La sua linea politica subì, dopo il 1860, una certa evoluzione. Se in un primo momento rimase vicino a Francesco II, di cui fu a Roma uno dei consiglieri più ascoltati, e non depose la speranza di una restaurazione legittimistica (congiunta però a certe concessioni costituzionali), dopo il 1866, si separò progressivamente dalla causa borbonica e cercò di instaurare un modus vivendi con le autorità italiane, per preservare al meglio gli interessi religiosi. Il suo fu un atteggiamento pragmatico, rigoroso nella difesa dei diritti della Chiesa, ma flessibile quanto ai principi politici; se si mostrò critico verso il nuovo corso, fu per sollecitudine religiosa più che per fedeltà dinastica. Fermo a una prospettiva di cristianità, Riario Sforza non arrivò mai a concepire la società in termini pluralistici e liberali, ma colse nondimeno la necessità di separare la religione dai destini di un regime politico e di rivendicare l’indipendenza della Chiesa da un governo che non offriva più garanzie di protezione confessionale.
Partecipò al Concilio Vaticano primo, cercando di coordinare l’episcopato meridionale, e nel dicembre del 1869 fu fatto membro della commissione dei postulati. Membro moderato della maggioranza infallibilista, tenne sull’infallibilità un atteggiamento cauto. Dopo qualche incertezza, nel gennaio del 1870 fu convinto dall’arcivescovo di Westminster Henry Edward Manning a promuovere un postulato dei vescovi meridionali in favore della definizione, ma auspicò poi (9 febbraio) che essa venisse espressa in termini moderati, per raccogliere il maggior numero di voti. Di fronte all’acuirsi delle divisioni, egli fu preso da scrupoli di coscienza e propose un postulato in cui esprimeva dubbi sull’opportunità della definizione; cercò fino alla fine di mediare con la minoranza moderata, dialogando soprattutto con il vescovo di Magonza Wilhelm Emmanuel von Ketteler, ma il 13-15 luglio si rassegnò a ratificare uno schema che non lo soddisfaceva del tutto.

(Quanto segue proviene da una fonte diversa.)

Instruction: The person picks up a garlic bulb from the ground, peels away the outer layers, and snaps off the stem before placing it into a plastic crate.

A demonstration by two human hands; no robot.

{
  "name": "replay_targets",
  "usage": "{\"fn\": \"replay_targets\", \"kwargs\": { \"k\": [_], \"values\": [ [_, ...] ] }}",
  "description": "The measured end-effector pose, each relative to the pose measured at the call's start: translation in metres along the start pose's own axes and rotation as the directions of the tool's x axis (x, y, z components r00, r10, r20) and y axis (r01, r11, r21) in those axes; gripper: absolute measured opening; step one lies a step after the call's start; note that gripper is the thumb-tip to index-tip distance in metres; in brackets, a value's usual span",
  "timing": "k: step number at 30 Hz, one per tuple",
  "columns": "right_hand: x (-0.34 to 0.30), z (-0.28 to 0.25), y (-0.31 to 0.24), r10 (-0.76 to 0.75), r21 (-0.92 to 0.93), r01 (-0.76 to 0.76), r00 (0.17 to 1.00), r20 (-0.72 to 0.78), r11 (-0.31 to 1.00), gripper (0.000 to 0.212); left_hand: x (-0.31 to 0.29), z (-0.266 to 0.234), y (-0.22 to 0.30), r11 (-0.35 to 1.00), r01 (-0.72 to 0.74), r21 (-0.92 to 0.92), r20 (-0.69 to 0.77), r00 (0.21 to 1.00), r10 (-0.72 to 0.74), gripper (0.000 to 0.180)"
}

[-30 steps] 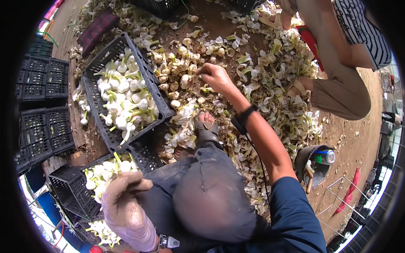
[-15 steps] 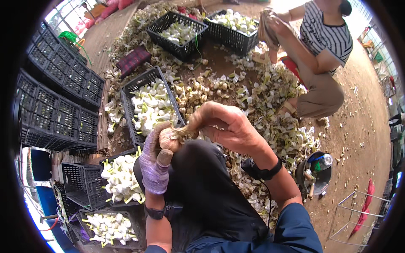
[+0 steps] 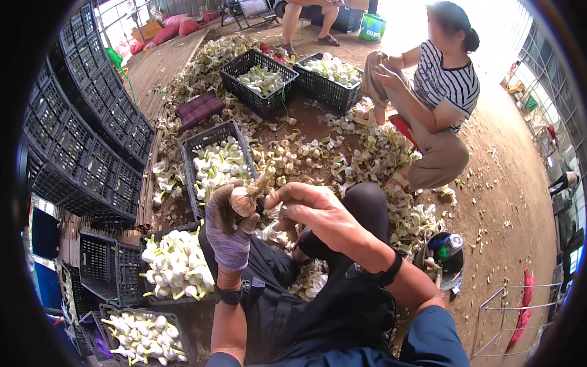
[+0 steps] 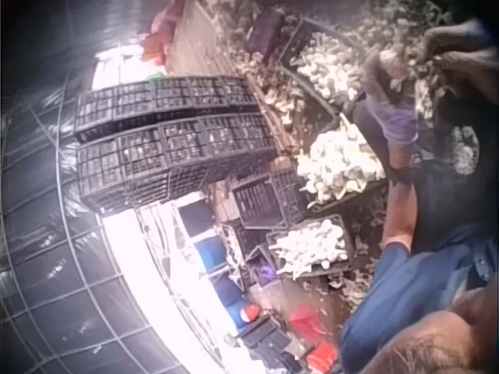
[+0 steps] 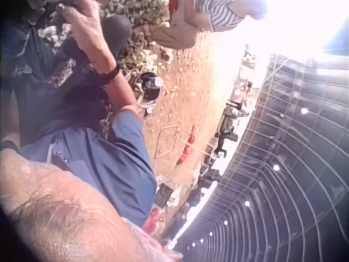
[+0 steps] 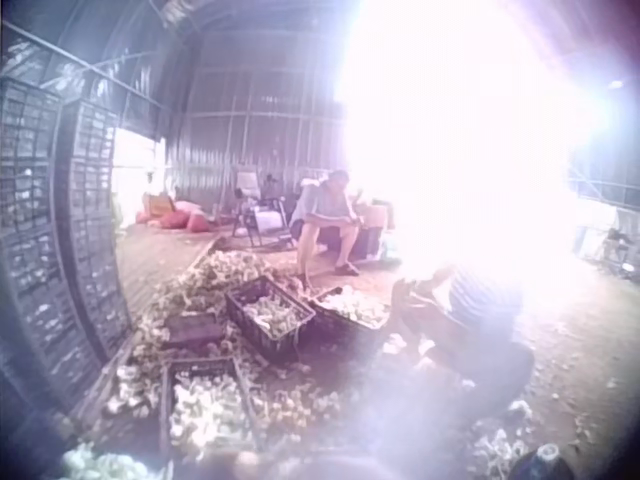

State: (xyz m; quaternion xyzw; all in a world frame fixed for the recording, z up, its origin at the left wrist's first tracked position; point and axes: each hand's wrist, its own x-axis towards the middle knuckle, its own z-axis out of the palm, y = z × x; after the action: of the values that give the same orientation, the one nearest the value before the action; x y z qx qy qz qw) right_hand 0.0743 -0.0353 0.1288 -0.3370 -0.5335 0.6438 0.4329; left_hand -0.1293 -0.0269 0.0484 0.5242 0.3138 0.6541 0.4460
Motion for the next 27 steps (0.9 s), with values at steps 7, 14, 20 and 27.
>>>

Insieme all’arcivescovo di Perugia Gioacchino Pecci, operò inoltre perché il concilio condannasse esplicitamente l’ontologismo, ma la questione rimase irrisolta per la sospensione del concilio.
Negli ultimi anni di Pio IX, Riario Sforza fu indicato come uno dei principali papabili («il più moderato fra gli zelanti», Bonghi, 1877, p. 134), ma morì prematuramente a Napoli, il 29 settembre 1877. Sepolto nella chiesa di S. Maria del Pianto, nel 1927 la sua salma venne traslata nella cappella di famiglia, nella chiesa dei Ss. Apostoli. È in corso il processo di beatificazione, iniziato nel 1927, ufficialmente aperto nel 1947 e ripreso nel 1995 dopo una lunga interruzione; nel giugno del 2012 Riario Sforza è stato dichiarato venerabile.